Hey there, readers of The Development Set! Here are our favorite reads from this week:

The Tiny NGO That Changed Reporting on Rio’s Favelas During the Olympics

By Katia Savchuk in The Development Set

As Rio prepared for the Olympics, it also prepared for a deluge of foreign reporters eager to report on Rio’s city politics but lacking background knowledge and language skills. Theresa Williamson, the founder of a nonprofit called Catalytic Communities, was determined to make sure that stories about Rio’s favelas didn’t rely on tired, harmful tropes.

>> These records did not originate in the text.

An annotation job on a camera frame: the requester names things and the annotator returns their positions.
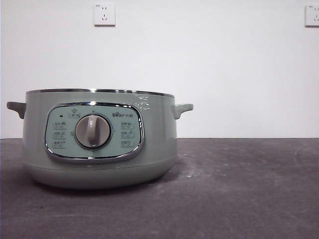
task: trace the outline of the control panel
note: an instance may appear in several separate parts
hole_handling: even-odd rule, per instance
[[[48,115],[45,146],[65,161],[131,158],[143,142],[142,116],[130,105],[68,103],[57,105]]]

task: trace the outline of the brand logo
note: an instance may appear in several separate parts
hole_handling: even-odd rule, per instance
[[[112,113],[112,116],[113,117],[129,117],[129,118],[132,118],[133,115],[132,114],[122,114],[120,112],[113,112]]]

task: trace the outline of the chrome panel trim
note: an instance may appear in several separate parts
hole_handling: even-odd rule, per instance
[[[46,143],[46,131],[48,127],[48,122],[49,122],[49,116],[51,112],[60,107],[68,107],[68,106],[112,106],[112,107],[124,107],[124,108],[131,108],[133,109],[139,119],[139,127],[140,127],[140,142],[139,144],[130,152],[121,154],[121,155],[116,155],[116,156],[110,156],[110,157],[67,157],[63,156],[60,154],[56,154],[53,151],[50,150]],[[143,119],[140,111],[132,106],[132,105],[125,105],[125,104],[118,104],[118,103],[104,103],[104,102],[74,102],[74,103],[64,103],[64,104],[58,104],[55,107],[53,107],[47,116],[46,120],[46,125],[45,125],[45,133],[44,133],[44,146],[46,149],[46,152],[51,156],[53,159],[63,162],[63,163],[76,163],[76,164],[99,164],[99,163],[111,163],[111,162],[118,162],[118,161],[124,161],[128,160],[131,158],[134,158],[135,156],[138,155],[138,153],[141,151],[143,145],[145,142],[145,134],[144,134],[144,124],[143,124]]]
[[[133,91],[133,90],[112,90],[112,89],[43,89],[43,90],[33,90],[27,91],[26,94],[33,93],[47,93],[47,92],[107,92],[107,93],[128,93],[128,94],[143,94],[143,95],[155,95],[155,96],[167,96],[174,98],[173,95],[160,93],[160,92],[151,92],[151,91]]]

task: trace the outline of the pot base
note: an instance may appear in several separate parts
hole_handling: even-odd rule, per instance
[[[31,177],[40,183],[69,189],[101,189],[138,184],[164,175],[175,158],[143,166],[103,170],[59,170],[25,164]]]

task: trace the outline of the rotary knob
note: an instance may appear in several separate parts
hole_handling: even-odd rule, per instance
[[[88,115],[79,120],[75,126],[75,137],[85,148],[98,148],[106,144],[111,127],[108,121],[98,115]]]

The Race for a Zika Vaccine

By Siddhartha Mukherjee in The New Yorker

Mukherjee follows teams of researchers in Boston and Maryland working to develop a Zika vaccine. In just 180 days, they have collaboratively developed an early-phase vaccine, a product that typically takes 4 to 6 years of work. Mukherjee’s look at how they’ve done it — and the challenges they face going forward — is not one to miss.

Could Urban Farming Provide a Much-Needed Oasis in the Tulsa Food Desert?

By Amy Lieberman in The Guardian

North Tulsa, Oklahoma, is considered to be one of the United States’ worst food deserts. Lieberman explores the challenges facing this low-income and food-insecure community and highlights black urban farmers who are working to make healthy foods more accessible there. But is it enough?

The Day Peruvian Women Rebelled

By Gabriela Wiener in The New York Times

Peruvian reporter and writer Gabriela Wiener describes the movement of women across Peru rising up against gender-based violence. Her piece is a celebration of social media as a tool for activism and organizing — and a call for real, substantive action across the world.

Has #NiUnaMenos changed something? Yes, all of it. The process it started is unprecedented and will have social repercussions we can barely guess, but from the moment women in Peru named the mistreatment we suffered in our community, as in a spell, we cast evil a bit away, so there would be not one fewer of us. The day we rebelled is not over, it has just begun.

Columbia Farc Guerrillas Prepare Finally for Peace

By Will Grant in BBC

Columbia’s historic peace deal with the Farc, the Marxist guerrilla group they fought in a bloody, 52 year civil war, awaits approval by plebiscite. Will Grant traveled to a Farc camp in Columbia’s jungle to hear soldiers’ perspectives on this historic moment.